What the exercise asks: Read the data and repeat all of it exactly.
+===+
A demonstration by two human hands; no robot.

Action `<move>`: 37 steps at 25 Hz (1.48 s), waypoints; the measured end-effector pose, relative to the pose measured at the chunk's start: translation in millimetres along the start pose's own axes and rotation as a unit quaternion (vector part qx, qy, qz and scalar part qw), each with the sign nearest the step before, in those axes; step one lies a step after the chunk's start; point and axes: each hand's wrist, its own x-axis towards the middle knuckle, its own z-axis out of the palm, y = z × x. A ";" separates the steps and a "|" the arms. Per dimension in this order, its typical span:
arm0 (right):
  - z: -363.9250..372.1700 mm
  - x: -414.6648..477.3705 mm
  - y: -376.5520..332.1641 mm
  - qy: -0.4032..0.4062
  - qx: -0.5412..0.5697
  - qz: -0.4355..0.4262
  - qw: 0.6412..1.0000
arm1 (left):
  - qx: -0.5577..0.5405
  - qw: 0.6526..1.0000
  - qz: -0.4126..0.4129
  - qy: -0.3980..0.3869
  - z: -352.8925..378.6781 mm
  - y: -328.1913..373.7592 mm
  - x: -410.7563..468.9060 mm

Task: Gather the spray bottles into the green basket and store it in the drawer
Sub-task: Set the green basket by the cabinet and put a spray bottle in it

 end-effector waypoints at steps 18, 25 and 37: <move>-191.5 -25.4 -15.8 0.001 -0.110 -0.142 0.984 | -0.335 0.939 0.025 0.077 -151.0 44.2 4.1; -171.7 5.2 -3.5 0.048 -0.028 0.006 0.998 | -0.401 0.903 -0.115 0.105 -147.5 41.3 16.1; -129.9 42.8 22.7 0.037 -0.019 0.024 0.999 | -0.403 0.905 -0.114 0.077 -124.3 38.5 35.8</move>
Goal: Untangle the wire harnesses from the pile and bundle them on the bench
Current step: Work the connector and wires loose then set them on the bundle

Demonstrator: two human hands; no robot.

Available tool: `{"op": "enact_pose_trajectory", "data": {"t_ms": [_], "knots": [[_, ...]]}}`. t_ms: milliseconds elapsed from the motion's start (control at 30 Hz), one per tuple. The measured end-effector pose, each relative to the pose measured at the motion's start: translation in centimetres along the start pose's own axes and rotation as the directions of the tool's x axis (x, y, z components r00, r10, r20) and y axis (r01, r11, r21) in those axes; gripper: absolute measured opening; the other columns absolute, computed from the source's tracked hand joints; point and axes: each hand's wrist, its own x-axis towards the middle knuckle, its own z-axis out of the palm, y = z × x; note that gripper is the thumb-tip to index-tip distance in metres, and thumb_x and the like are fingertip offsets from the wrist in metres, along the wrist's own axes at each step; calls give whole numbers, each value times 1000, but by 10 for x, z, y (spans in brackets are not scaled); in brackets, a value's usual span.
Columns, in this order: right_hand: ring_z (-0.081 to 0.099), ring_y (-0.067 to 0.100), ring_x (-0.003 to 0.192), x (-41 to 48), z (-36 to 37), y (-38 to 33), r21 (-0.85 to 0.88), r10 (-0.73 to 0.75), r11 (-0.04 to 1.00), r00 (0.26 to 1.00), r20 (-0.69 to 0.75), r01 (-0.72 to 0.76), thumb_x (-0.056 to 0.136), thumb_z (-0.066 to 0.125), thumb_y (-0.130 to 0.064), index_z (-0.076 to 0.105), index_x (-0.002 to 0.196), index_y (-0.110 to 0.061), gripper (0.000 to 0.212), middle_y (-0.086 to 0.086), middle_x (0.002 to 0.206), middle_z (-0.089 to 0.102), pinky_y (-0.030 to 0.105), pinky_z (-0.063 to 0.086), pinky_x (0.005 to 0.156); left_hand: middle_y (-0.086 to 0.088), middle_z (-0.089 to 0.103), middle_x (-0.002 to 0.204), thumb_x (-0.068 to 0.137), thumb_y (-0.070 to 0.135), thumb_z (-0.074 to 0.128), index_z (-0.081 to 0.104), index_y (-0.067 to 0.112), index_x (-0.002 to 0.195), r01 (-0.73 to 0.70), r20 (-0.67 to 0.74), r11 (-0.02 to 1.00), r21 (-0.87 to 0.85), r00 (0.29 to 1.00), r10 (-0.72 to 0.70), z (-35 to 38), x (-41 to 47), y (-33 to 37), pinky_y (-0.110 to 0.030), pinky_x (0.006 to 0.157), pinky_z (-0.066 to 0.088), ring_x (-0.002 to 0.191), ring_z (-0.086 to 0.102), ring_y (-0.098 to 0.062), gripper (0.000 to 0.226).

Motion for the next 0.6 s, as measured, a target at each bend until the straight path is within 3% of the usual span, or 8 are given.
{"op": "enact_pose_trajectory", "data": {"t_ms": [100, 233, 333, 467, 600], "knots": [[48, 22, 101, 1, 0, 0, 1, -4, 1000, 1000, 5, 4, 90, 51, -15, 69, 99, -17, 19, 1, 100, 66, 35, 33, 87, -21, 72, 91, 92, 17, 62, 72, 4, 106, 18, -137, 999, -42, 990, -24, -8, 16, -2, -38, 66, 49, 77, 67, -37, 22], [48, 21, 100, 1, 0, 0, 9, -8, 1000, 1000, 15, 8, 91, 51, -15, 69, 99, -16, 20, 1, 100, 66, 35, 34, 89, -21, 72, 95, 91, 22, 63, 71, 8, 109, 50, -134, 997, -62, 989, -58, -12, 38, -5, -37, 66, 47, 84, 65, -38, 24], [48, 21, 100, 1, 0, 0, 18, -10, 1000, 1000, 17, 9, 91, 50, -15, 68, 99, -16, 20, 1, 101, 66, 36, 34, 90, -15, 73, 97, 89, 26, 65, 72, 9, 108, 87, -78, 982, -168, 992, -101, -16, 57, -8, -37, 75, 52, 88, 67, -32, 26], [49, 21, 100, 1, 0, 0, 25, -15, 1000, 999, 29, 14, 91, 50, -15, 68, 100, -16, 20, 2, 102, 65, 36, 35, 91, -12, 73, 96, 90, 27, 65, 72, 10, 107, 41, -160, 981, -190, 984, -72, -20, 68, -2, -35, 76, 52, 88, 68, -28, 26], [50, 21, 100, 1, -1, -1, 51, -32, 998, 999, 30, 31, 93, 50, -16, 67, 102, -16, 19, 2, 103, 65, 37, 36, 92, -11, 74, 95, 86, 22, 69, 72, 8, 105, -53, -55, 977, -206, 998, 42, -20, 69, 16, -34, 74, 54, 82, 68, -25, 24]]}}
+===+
Answer for this exercise:
A demonstration by two human hands; no robot.

Action `<move>`: 37 steps at 25 Hz (1.48 s), waypoints; the measured end-effector pose, relative to the pose measured at the chunk's start: translation in millimetres along the start pose's own axes and rotation as a unit quaternion (vector part qx, qy, qz and scalar part qw), each with the sign nearest the step before, in those axes; step one lies a step after the chunk's start; point and axes: each hand's wrist, its own x-axis towards the middle knuckle, its own z-axis out of the palm, y = z × x. A ";" separates the steps and a "|" the arms. Per dimension in this order, its typical span:
arm0 (right):
  - z: -363.9250..372.1700 mm
  - x: -414.6648..477.3705 mm
  - y: -376.5520..332.1641 mm
  - qy: -0.4032..0.4062
  - qx: -0.5412..0.5697
  - qz: -0.4355..0.4262
  - qw: 0.6412..1.0000
arm1 (left):
  - qx: -0.5577..0.5405
  - qw: 0.6526..1.0000
  - qz: -0.4126..0.4129
  - qy: -0.3980..0.3869
  - z: -352.8925..378.6781 mm
  - y: -328.1913..373.7592 mm
  - x: -410.7563..468.9060 mm

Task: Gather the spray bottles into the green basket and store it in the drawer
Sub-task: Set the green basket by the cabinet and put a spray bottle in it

 end-effector waypoints at steps 18, 25 and 37: <move>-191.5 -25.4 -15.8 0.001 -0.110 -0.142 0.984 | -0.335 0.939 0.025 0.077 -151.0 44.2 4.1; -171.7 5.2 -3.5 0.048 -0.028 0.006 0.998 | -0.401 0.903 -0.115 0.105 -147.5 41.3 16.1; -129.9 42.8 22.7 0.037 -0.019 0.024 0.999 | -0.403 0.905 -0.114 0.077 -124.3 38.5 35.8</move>
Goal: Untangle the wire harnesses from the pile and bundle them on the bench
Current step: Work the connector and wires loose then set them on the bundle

Demonstrator: two human hands; no robot.

Available tool: `{"op": "enact_pose_trajectory", "data": {"t_ms": [_], "knots": [[_, ...]]}}`. t_ms: milliseconds elapsed from the motion's start (control at 30 Hz), one per tuple. The measured end-effector pose, each relative to the pose measured at the motion's start: translation in centimetres along the start pose's own axes and rotation as the directions of the tool's x axis (x, y, z components r00, r10, r20) and y axis (r01, r11, r21) in those axes; gripper: absolute measured opening; the other columns absolute, computed from the source's tracked hand joints; point and axes: each hand's wrist, its own x-axis towards the middle knuckle, its own z-axis out of the palm, y = z × x; note that gripper is the thumb-tip to index-tip distance in metres, and thumb_x and the like are fingertip offsets from the wrist in metres, along the wrist's own axes at each step; calls give whole numbers, each value times 1000, but by 10 for x, z, y (spans in brackets are not scaled); in brackets, a value's usual span.
Columns, in this order: right_hand: ring_z (-0.081 to 0.099), ring_y (-0.067 to 0.100), ring_x (-0.003 to 0.192), x (-41 to 48), z (-36 to 37), y (-38 to 33), r21 (-0.85 to 0.88), r10 (-0.73 to 0.75), r11 (-0.04 to 1.00), r00 (0.26 to 1.00), r20 (-0.69 to 0.75), r01 (-0.72 to 0.76), thumb_x (-0.056 to 0.136), thumb_z (-0.066 to 0.125), thumb_y (-0.130 to 0.064), index_z (-0.076 to 0.105), index_x (-0.002 to 0.196), index_y (-0.110 to 0.061), gripper (0.000 to 0.212), middle_y (-0.086 to 0.086), middle_x (0.002 to 0.206), middle_z (-0.089 to 0.102), pinky_y (-0.030 to 0.105), pinky_z (-0.063 to 0.086), pinky_x (0.005 to 0.156); left_hand: middle_y (-0.086 to 0.088), middle_z (-0.089 to 0.103), middle_x (-0.002 to 0.204), thumb_x (-0.068 to 0.137), thumb_y (-0.070 to 0.135), thumb_z (-0.074 to 0.128), index_z (-0.081 to 0.104), index_y (-0.067 to 0.112), index_x (-0.002 to 0.195), r01 (-0.73 to 0.70), r20 (-0.67 to 0.74), r11 (-0.02 to 1.00), r21 (-0.87 to 0.85), r00 (0.29 to 1.00), r10 (-0.72 to 0.70), z (-35 to 38), x (-41 to 47), y (-33 to 37), pinky_y (-0.110 to 0.030), pinky_x (0.006 to 0.157), pinky_z (-0.066 to 0.088), ring_x (-0.002 to 0.191), ring_z (-0.086 to 0.102), ring_y (-0.098 to 0.062), gripper (0.000 to 0.226).

Motion for the next 0.6 s, as measured, a target at each bend until the straight path is within 3% of the usual span, or 8 are given.
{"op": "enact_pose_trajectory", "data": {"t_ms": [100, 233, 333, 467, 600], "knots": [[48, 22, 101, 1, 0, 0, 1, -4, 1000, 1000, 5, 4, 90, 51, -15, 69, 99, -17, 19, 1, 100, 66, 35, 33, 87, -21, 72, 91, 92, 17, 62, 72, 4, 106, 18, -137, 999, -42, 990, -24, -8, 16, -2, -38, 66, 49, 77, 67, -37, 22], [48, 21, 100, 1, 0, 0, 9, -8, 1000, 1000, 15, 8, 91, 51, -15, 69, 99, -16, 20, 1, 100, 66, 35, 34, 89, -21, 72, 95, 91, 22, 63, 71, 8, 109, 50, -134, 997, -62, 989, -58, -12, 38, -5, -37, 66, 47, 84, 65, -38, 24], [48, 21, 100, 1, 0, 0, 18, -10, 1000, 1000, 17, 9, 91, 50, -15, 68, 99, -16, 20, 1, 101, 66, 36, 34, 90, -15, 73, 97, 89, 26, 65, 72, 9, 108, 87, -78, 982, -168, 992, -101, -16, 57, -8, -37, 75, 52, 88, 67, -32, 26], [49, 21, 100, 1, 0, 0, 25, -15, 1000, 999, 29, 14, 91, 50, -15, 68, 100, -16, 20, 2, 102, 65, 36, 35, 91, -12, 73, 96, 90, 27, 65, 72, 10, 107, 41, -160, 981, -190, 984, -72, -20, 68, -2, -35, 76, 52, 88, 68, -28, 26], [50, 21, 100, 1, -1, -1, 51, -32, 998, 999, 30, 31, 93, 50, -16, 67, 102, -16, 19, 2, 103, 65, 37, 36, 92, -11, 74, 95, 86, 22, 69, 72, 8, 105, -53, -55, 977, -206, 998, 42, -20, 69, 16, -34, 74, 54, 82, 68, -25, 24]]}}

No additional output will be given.